Task goal:
Copy the data below exactly.

□ □ □ □ □

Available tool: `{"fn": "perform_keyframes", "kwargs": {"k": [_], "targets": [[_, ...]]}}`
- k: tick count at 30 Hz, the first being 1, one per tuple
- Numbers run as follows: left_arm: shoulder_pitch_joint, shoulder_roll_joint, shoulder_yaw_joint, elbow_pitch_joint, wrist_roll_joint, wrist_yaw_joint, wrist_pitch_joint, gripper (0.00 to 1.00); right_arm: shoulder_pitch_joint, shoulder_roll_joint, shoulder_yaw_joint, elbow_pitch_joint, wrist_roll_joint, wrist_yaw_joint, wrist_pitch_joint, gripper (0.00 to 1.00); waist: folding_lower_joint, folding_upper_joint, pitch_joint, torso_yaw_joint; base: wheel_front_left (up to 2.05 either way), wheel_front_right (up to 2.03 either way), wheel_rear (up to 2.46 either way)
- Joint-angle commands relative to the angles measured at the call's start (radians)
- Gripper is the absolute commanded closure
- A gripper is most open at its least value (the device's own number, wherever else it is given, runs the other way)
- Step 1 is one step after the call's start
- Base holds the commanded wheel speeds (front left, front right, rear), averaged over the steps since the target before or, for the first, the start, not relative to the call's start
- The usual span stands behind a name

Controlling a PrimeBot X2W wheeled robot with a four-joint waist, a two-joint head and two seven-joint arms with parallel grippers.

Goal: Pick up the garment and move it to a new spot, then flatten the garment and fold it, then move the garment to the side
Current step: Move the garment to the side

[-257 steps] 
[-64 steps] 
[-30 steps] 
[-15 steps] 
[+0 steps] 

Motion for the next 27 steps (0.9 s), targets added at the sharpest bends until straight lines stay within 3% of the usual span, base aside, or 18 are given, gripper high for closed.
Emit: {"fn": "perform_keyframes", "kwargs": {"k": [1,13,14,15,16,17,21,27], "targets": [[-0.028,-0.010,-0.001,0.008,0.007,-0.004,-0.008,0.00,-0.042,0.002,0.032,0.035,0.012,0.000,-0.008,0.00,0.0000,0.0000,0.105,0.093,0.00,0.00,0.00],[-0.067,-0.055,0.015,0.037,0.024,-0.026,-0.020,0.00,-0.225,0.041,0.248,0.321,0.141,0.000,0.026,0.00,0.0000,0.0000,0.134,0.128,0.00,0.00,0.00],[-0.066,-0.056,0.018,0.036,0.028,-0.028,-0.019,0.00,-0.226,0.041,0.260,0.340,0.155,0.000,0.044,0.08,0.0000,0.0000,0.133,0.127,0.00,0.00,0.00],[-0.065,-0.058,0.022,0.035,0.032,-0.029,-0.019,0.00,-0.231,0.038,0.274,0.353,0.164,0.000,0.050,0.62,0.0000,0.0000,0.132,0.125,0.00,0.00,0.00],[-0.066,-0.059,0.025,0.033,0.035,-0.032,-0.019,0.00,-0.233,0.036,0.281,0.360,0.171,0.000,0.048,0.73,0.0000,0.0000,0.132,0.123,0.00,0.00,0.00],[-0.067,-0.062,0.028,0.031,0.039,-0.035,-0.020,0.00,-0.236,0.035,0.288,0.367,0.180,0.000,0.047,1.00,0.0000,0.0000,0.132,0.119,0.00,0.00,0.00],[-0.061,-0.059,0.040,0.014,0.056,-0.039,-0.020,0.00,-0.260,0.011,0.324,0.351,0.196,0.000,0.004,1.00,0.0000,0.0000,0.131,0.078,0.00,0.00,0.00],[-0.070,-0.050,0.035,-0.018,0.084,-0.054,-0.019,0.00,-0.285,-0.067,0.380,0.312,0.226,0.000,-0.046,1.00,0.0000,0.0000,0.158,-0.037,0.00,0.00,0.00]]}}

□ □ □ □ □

Exercise solution:
Available tool: `{"fn": "perform_keyframes", "kwargs": {"k": [_], "targets": [[_, ...]]}}`
- k: tick count at 30 Hz, the first being 1, one per tuple
- Numbers run as follows: left_arm: shoulder_pitch_joint, shoulder_roll_joint, shoulder_yaw_joint, elbow_pitch_joint, wrist_roll_joint, wrist_yaw_joint, wrist_pitch_joint, gripper (0.00 to 1.00); right_arm: shoulder_pitch_joint, shoulder_roll_joint, shoulder_yaw_joint, elbow_pitch_joint, wrist_roll_joint, wrist_yaw_joint, wrist_pitch_joint, gripper (0.00 to 1.00); waist: folding_lower_joint, folding_upper_joint, pitch_joint, torso_yaw_joint; base: wheel_front_left (up to 2.05 either way), wheel_front_right (up to 2.03 either way), wheel_rear (up to 2.46 either way)
- Joint-angle commands relative to the angles measured at the call's start (radians)
- Gripper is the absolute commanded closure
- A gripper is most open at its least value (the device's own number, wherever else it is given, runs the other way)
- Step 1 is one step after the call's start
- Base holds the commanded wheel speeds (front left, front right, rear), averaged over the steps since the target before or, for the first, the start, not relative to the call's start
- The usual span stands behind a name

Controlling a PrimeBot X2W wheeled robot with a four-joint waist, a two-joint head and two seven-joint arms with parallel grippers.

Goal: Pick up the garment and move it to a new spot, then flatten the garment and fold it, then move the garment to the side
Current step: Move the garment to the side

[-257 steps] 
[-64 steps] 
[-30 steps] 
[-15 steps] 
[+0 steps] 

Motion for the next 27 steps (0.9 s), targets added at the sharpest bends until straight lines stay within 3% of the usual span, base aside, or 18 are given, gripper high for closed.
Emit: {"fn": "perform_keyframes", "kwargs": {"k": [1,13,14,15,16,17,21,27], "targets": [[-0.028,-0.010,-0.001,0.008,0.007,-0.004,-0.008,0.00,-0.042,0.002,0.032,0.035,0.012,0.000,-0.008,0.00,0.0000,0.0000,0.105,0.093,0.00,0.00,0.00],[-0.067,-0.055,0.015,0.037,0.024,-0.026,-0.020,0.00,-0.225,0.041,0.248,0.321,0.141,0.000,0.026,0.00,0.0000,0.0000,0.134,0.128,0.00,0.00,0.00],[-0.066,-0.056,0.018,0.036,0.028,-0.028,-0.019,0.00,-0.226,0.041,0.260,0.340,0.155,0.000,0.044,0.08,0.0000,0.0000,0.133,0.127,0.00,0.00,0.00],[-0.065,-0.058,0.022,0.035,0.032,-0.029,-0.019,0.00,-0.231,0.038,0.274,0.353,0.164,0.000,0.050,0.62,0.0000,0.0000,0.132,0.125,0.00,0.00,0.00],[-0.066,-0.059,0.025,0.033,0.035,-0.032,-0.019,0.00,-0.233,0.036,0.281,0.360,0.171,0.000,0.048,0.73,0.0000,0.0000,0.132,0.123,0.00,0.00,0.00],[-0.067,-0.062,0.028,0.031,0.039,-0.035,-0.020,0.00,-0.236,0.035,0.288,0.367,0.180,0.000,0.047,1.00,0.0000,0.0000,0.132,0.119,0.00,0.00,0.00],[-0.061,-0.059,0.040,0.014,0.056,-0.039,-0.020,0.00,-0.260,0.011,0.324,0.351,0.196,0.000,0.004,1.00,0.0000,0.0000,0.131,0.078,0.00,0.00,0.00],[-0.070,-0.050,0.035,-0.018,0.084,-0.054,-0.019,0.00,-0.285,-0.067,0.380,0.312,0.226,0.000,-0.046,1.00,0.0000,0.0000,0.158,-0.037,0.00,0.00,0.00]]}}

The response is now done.